As it turns out, the competition also visited the home and told them that all they really needed was drainage improvements and crack stitch. Since our MoistureLevel® is patented, and they could not offer it, they were conditioned to naysay it. This foundation repair salesman was very convincing and convinced them that he was “just as good as any engineer” Ironically, the homeowner decided to hire us for that more limited scope of work against the recommendations of our licensed professional engineer.

Fast forward a few years. I got a complaint from the Registrar of Contractors via this homeowner because their brand-new tile cracked. In meeting with them, I asked, “why did you not follow the advice of our licensed professional engineer?” His answer was… “well, the salesman from the other company told me that since your engineer is in-house, he is biased.”

There are several problems with this.

  • First, the homeowner failed to realize that an in-house salesman is far more biased than an in-house engineer. The salesman earns a commission for his sales. The engineer, by law, cannot.
  • The homeowner made the typical mistake of falling for a convincing salesman instead of what was on paper arrived at in a scientifically engineered process. A classic example of the Dunning Kruger (Cognitive biases that interfere with foundation inspections) fallacy empowering the less knowledgeable.
  • The biggest problem was that all of the claims of this Foundation repair salesman were verbal…. Leaving no recourse with his statements.

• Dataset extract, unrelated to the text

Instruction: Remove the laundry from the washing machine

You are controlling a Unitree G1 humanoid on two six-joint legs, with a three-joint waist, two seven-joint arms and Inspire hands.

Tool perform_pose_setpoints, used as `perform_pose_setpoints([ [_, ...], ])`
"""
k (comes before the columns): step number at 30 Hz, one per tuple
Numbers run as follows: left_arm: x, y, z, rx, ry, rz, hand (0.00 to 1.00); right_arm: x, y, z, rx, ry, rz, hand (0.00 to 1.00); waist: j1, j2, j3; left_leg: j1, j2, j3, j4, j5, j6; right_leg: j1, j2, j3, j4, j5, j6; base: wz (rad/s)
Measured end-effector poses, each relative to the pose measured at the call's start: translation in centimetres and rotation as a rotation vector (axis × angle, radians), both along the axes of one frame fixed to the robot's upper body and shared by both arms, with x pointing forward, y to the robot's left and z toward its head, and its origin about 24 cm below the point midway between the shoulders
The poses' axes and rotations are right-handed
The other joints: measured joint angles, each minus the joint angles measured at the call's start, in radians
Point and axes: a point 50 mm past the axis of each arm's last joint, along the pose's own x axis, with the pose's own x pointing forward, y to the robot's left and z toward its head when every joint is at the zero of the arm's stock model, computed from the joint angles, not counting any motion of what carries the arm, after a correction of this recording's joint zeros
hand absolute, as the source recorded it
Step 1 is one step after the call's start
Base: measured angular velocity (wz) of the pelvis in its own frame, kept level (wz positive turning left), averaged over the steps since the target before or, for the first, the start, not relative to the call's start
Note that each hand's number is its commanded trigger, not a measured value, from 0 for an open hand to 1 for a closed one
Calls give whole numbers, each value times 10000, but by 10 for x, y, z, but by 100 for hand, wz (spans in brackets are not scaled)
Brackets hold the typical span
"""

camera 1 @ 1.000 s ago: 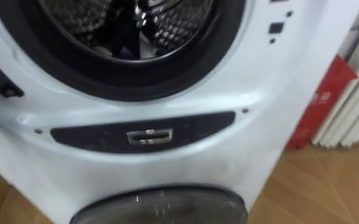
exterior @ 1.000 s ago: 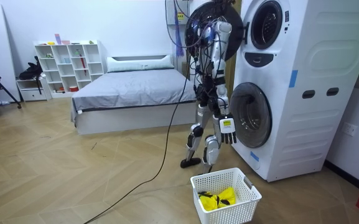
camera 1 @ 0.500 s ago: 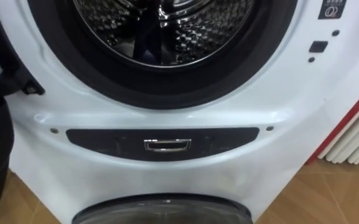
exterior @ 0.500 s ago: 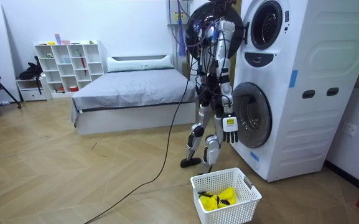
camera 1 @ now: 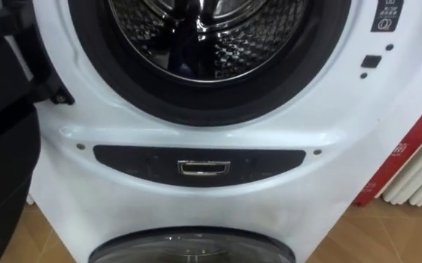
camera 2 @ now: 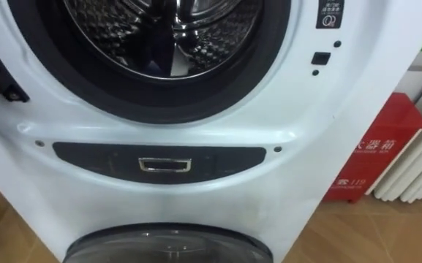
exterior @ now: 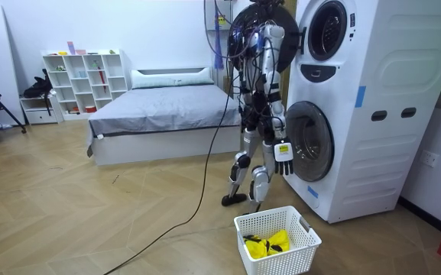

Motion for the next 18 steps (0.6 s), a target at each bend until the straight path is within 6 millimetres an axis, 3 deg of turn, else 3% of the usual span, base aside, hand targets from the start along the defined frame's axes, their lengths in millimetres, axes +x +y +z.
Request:
perform_pose_setpoints([
  [2, 0, 1, 0, 50, 81, -254, 0, 2, -1, 0, -54, 33, 241, 0, 79, 7, -15, -416, 127, 0, 901, -166, -239, -178, 27, 3, 335, -108, -145, -6],
  [3, 1, 1, 0, 73, 112, -363, 0, 3, -1, 0, -95, 28, 424, 0, 115, -11, -24, -609, 164, -15, 1283, -193, -274, -265, 25, 0, 480, -141, -198, -26],
  [5, 2, 1, 0, 59, 132, -449, 0, 11, -4, 1, -358, 8, 1116, 0, 262, -2, -39, -1481, 429, -150, 3150, -209, -302, -400, 5, -207, 691, -148, -347, -35],
  [7, 6, 0, 0, -1, 69, -478, 0, 12, -7, 2, -585, 21, 1449, 0, 125, 81, -72, -2108, 686, -397, 4440, -205, -302, -332, 134, -457, 662, -208, -523, 3],
  [9, 15, -3, 0, -107, -126, -520, 0, 10, -10, 3, -809, 113, 1536, 0, 69, 154, 20, -2441, 1011, -402, 5662, -196, -281, -330, 246, -830, 796, -360, -739, -7],
  [10, 13, -6, -1, -222, -80, -519, 0, 10, -16, 4, -1132, 238, 1901, 0, 27, 377, -19, -2305, 1045, -451, 6473, -197, -284, -270, 341, -1026, 875, -425, -804, -22],
  [11, 18, -7, 0, -280, -198, -565, 0, 10, -19, 5, -1492, 343, 2378, 0, -239, 507, 20, -2004, 974, -530, 6838, -222, -325, -218, 399, -1221, 909, -447, -840, 7],
  [13, 37, -6, 2, -296, -703, -704, 0, 3, -22, 5, -1752, 662, 2664, 0, -558, 540, 71, -1325, 752, -576, 6455, -243, -365, -313, 393, -1473, 1089, -457, -856, 36],
  [15, 55, -9, 5, -349, -1233, -959, 0, -4, -25, 5, -1905, 959, 2868, 0, -610, 614, 62, -588, 602, -777, 5322, -392, -602, -732, 394, -1628, 1414, -471, -880, 19],
  [16, 69, -10, 8, -403, -1689, -1129, 0, -6, -26, 5, -1993, 1112, 3138, 0, -648, 674, 39, -175, 556, -960, 4199, -601, -746, -1056, 400, -1694, 1646, -467, -888, 18],
  [17, 80, -13, 10, -437, -2034, -1396, 0, -8, -26, 5, -2016, 1244, 3239, 0, -810, 738, 1, 221, 519, -1179, 3055, -1035, -828, -1403, 354, -1853, 1816, -439, -894, 26],
  [18, 88, -17, 12, -487, -2230, -1662, 0, -11, -25, 4, -1994, 1380, 3260, 0, -869, 729, 2, 536, 472, -1193, 1979, -1249, -667, -1704, 299, -1883, 2041, -399, -853, 23],
])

The Inspector from the Registrar’s office pointed out that the homeowner was actually unable to take out his frustrations on the culpable party since nothing was said in writing from this foundation repair salesman…. And that if he had followed the licensed professional engineer’s written recommendations instead of the foundation repair salesman's verbal statements…… he would have likely not been in this pickle.

We don’t expect the homeowner to understand that drainage only improvements when there is a dome heave will likely result in exacerbated increase in the dome and reopening of cracks. When the edge is already drier than the middle, drying out the edge more is likely to increase the differential when nothing is done to dry the middle…. Which is exactly (the middle) where the real problem was… exactly where the MoistureLevel® system proposed by our engineer was proposed.

Perhaps we could have tried to educate him…. but the truth is that he could have relied on the report from our engineering team and been protected from this overconfident salesmen’s verbal claims.

Verbal statements are difficult to hold people accountable for. As it turns out, it ends up being a “he said she said”. Written statements are around forever if you still hold the original document. I recall the story told me by a local structural engineer. He was promised by his employer who was out of state, that if he successfully opened the phoenix office, he would become a partner and memorialized the agreement on a napkin and signed by both parties. Later this napkin was a key document responsible for the engineer winning his case.''

Now you get a simple “report” from a foundation repair company with no recommendations or analysis… just a simple floor elevation survey with some signs of stress. Even if there were any written recommendations, they would not be by a licensed engineer, so they are vacuous. This is accompanied by a plethora of verbal statements about what it means, how severe it is and what the homeowner should do. There is no meat in the written report, just pretty pictures, and diagrams, along with a repair plan and a contract. If you have problems with the advice, well, all you have are verbal statements with no sealed report. If that advice turns out wrong, you will have no recourse.